There were also delays in diagnostic procedures. In 2018, Canadians waited four weeks to receive a CT scan or an ultra sound and 10 weeks to receive an MRI.

The Canadian federal government passed the Canadian Health Care Act in 1984. It is a pure single-payer system. Every Canadian is covered by the plan and, in theory, has access to medical care. The provinces administer the plan with funding from federal taxpayers. The government determines what procedures are medically necessary based on data and statistics.


Single-payer creates shortages in medical care

The Canadian single-payer system has created severe shortages. Medical care is rationed using long waiting lists and by limiting the number of certain medical procedures allowed. Costs and waiting times have not improved since 1984.
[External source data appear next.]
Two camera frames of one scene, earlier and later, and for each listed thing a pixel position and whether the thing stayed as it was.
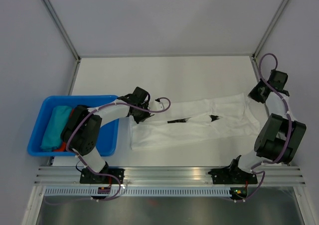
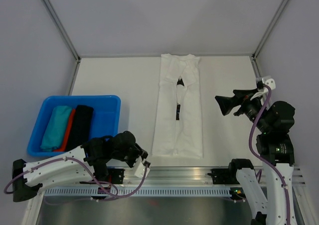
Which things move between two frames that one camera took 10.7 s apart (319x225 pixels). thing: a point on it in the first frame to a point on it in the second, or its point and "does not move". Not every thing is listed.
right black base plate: x=233 y=175 does not move
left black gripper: x=138 y=120 to x=139 y=152
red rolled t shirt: x=63 y=148 does not move
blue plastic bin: x=106 y=145 does not move
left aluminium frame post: x=58 y=21 does not move
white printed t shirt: x=229 y=116 to x=173 y=67
Simple medical problems, if not treated early, can turn into chronic or life-threatening conditions, so long wait times prolong pain and suffering for patients. Costs have skyrocketed and now represent the largest expense for every province’s budget.

Almost 90 percent of Canadians live within driving distance of the United States. For those who can afford it, quality health care is immediately available in the U.S. In reality, Canada has a two-tiered health care system, with the U.S. providing timely care for those able to travel and pay more.
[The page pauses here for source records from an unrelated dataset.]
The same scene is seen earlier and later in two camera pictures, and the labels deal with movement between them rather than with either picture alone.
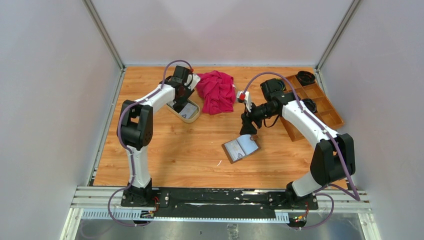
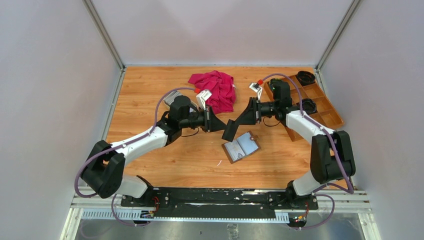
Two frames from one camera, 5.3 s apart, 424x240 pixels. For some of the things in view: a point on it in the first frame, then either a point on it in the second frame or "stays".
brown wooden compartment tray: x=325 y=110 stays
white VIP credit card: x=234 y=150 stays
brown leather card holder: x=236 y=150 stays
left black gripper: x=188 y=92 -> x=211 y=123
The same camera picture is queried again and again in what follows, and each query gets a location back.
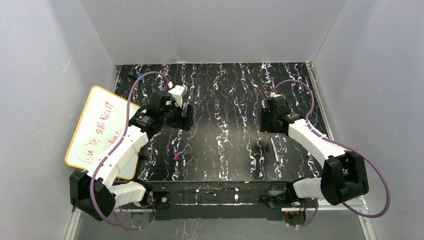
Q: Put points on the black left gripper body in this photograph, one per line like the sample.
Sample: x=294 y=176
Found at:
x=187 y=117

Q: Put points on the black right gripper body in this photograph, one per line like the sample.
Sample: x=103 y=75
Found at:
x=265 y=120

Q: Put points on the magenta pen cap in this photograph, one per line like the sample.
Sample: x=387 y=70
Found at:
x=177 y=155

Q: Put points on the white green pen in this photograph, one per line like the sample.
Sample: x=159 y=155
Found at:
x=275 y=153

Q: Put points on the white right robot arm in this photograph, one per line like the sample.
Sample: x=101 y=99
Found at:
x=344 y=175

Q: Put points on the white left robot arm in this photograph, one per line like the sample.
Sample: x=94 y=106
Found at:
x=92 y=190

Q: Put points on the blue capped black marker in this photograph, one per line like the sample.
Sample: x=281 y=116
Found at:
x=134 y=76

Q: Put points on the yellow framed whiteboard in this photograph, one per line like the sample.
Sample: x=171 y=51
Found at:
x=102 y=121

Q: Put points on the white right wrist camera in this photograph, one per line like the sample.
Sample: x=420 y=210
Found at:
x=276 y=95

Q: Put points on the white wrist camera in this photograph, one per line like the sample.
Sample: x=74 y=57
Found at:
x=276 y=95
x=178 y=92

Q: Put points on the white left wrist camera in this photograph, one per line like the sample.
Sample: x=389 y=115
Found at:
x=178 y=92

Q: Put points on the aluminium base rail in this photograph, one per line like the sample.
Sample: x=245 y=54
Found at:
x=227 y=222
Most Canadians say they like their system, but their expectations are different. Waiting 20 weeks for needed medical treatment would not be acceptable to the overwhelming majority of Americans.


Proposed national single-payer system

Senator Bernie Sanders (I-VT) has long advocated imposing a single-payer health care system in the United States. His “Medicare for All” is a very robust and specific plan.
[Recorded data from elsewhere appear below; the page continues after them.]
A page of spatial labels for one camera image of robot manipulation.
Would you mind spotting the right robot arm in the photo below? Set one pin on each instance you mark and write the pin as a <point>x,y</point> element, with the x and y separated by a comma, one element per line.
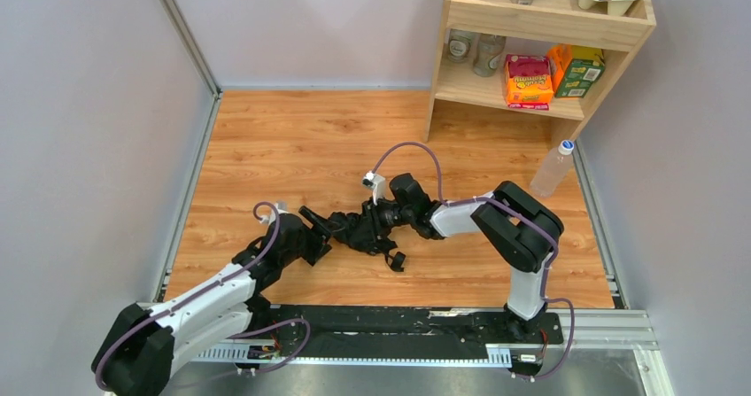
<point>524,233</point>

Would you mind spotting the glass jar left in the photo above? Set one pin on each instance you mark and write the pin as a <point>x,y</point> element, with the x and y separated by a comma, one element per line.
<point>459,45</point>

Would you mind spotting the black folding umbrella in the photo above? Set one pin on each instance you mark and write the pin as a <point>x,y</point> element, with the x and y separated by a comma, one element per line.
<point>348,229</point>

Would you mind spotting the green orange carton box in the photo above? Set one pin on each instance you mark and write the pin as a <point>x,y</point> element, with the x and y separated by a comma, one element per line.
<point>574,69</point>

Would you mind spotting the aluminium frame rail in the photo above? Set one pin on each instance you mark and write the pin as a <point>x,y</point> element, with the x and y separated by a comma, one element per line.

The non-partisan Committee for a Responsible Federal Budget (CRFB) analyzed Senator Sanders’ proposal from a financial standpoint. He calls for six new or expanded taxes. Everyone would pay 6.2 percent more in payroll tax and 2.2 percent more in income tax. This combined 8.4 percent tax increase would have the greatest impact on low-income workers, according to the analysis. Rather than receiving “free” Medicaid, these workers would have 8.4 percent less in take-home pay.

Higher-income workers would have to pay four additional taxes. Income taxes would increase, capital gains would be taxed as ordinary income, certain current deductions would be eliminated, and estate taxes would increase. Marginal tax rates for people earning between $18,550 and $75,300 would go from 30.3 percent to 38.9 percent. For workers with incomes greater than $250,000, income plus payroll taxes would go up to 77 percent and capital gains taxes would reach 64 percent.


Deep cuts to hospital and doctor payments

Hospitals and doctors would experience deep cuts to their reimbursement under “Medicare for All.” The plan would create unacceptably long waiting times and rationing of health care, as is now seen in Canada.

Even with these expanded taxes and reduced provider payments, the CRFB reports that multiple analysts, including the nonpartisan Congressional Budget Office, find Senator Sanders’ calculations to be short of funding needed by $14 trillion to $32 trillion over 10 years.

The overall impact on the U.S. economy and economic growth would be devastating. There are now multiple examples of countries that enacted socialist programs and ultimately became mired in stagnant economies.

Further, the Medicare program, created in 1965, was seven times over the original budget estimate by 1990. There is no reason to believe a huge government entitlement like “Medicare for All” would remain under its proposed budget.

Half of all Americans receive their health insurance from their employer or their spouse’s employer. “Medicare for All” would eliminate employer-paid health insurance and force all of these workers into the government run, single-payer plan.